Republicans’ voter suppression should come as no surprise. It’s long been part of the party’s playbook in places like North Carolina, where the Republican-controlled legislature cut back early in-person voting, imposed vicious racial and partisan gerrymandering in districts like mine, and passed a voter ID law that a court found would “target African-Americans with almost surgical precision.”

In my election, had a few brave volunteers and I not fought like hell for justice, the Republican Party would have gotten away with stealing a federal election. And they could steal November’s election, too — when it won’t just be a potentially close presidential race at stake, but also control of the U.S. Senate and state legislatures, which will oversee the next round of redistricting.

On top of voter suppression, awaiting us in November are a possible pandemic, a president with emergency powers, a hostile power trying to re-elect him, and courts — where many races are certain to wind up — whose conservative majorities have a history of ruling along party lines against voting rights. The Supreme Courts of both Wisconsin and the United States did so right before Wisconsin’s debacle.

To keep close elections in November from being decided by voter suppression and conservative court majorities, we need to pass laws that make voting easier, both by mail and in person.

My own experience notwithstanding, fraud is extremely rare, even in the five states that conduct elections entirely by mail. But common-sense steps to increase mail-in voting, such as allowing voters to request ballots online and paying for postage, would also leave less room for illicit ballot tampering. And as my election showed, prosecutors can prevent election fraud by simply enforcing the laws, rather than pursuing Republican claims of “voter fraud” that are largely fictitious.

We’ve already seen that bipartisan progress is possible. At the state level, voters should encourage all Republican lawmakers to join the Republican governors who favor expanding voting by mail. At the federal level, voters should push their Republican representatives to accept congressional Democrats’ proposal to add universal voting by mail, along with additional grants for state election administration, to the next coronavirus relief package.

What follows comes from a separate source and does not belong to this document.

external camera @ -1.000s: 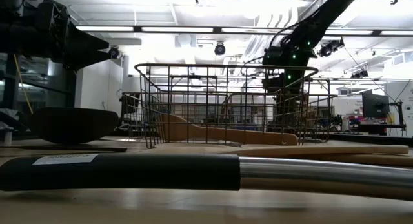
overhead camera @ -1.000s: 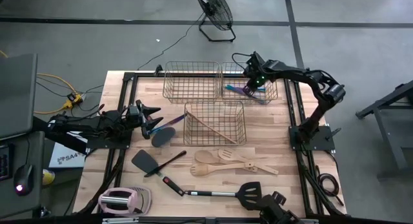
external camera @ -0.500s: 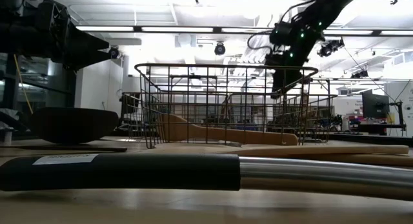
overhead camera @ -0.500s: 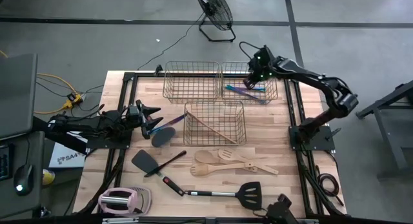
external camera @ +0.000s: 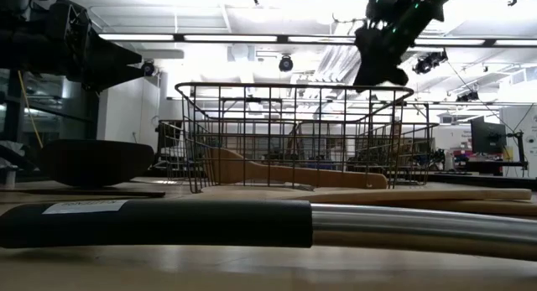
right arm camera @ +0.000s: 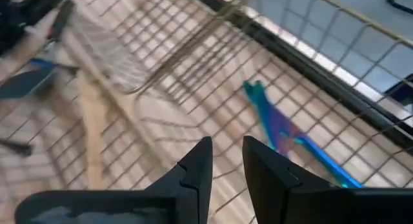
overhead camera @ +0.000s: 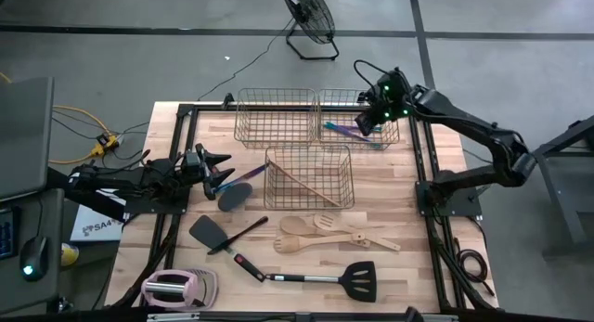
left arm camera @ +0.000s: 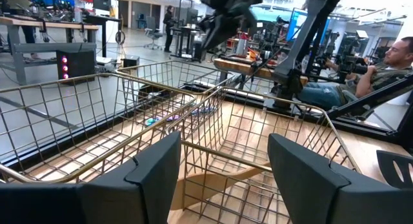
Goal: Pick & Place Kitchen Items
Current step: Put the blue table knife into the top right wire basket
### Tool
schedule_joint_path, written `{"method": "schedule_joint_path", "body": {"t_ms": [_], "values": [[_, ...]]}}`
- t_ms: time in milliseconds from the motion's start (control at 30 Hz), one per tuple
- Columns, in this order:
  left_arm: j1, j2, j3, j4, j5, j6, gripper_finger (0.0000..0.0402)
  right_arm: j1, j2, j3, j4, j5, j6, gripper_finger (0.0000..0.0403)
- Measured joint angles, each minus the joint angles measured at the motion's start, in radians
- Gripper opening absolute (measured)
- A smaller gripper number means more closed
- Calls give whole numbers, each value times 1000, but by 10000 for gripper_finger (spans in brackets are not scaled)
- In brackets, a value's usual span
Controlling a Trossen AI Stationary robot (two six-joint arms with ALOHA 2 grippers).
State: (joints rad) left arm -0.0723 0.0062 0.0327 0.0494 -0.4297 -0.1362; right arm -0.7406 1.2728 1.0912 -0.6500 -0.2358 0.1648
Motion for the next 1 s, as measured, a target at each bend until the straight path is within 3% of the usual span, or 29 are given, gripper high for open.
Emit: {"method": "schedule_joint_path", "body": {"t_ms": [200,533,1000], "values": [[0,0,0,0,0,0,230,120,-94,-13,-47,11,1,78],[0,0,0,0,0,0,230,281,-278,-194,33,233,81,78],[0,0,0,0,0,0,230,402,-479,-449,297,246,227,78]]}}
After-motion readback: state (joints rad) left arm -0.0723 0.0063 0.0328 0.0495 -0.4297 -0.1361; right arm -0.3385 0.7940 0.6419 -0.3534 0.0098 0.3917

This has to happen now: Ramping up absentee voting is an intensive, time-consuming challenge; waiting until the fall is too late.

I never could have imagined writing this piece when I first ran for office. Let alone when I served as a Marine, where we worried about securing elections not at home in America, but in war-torn countries like Iraq and Afghanistan. But I feel compelled to sound the alarm now, because I’ve seen something that I don’t want anyone else to have to see: a stolen American election.

Dan McCready, a Marine Corps veteran and solar-energy entrepreneur, was a Democratic nominee for U.S. Congress in North Carolina.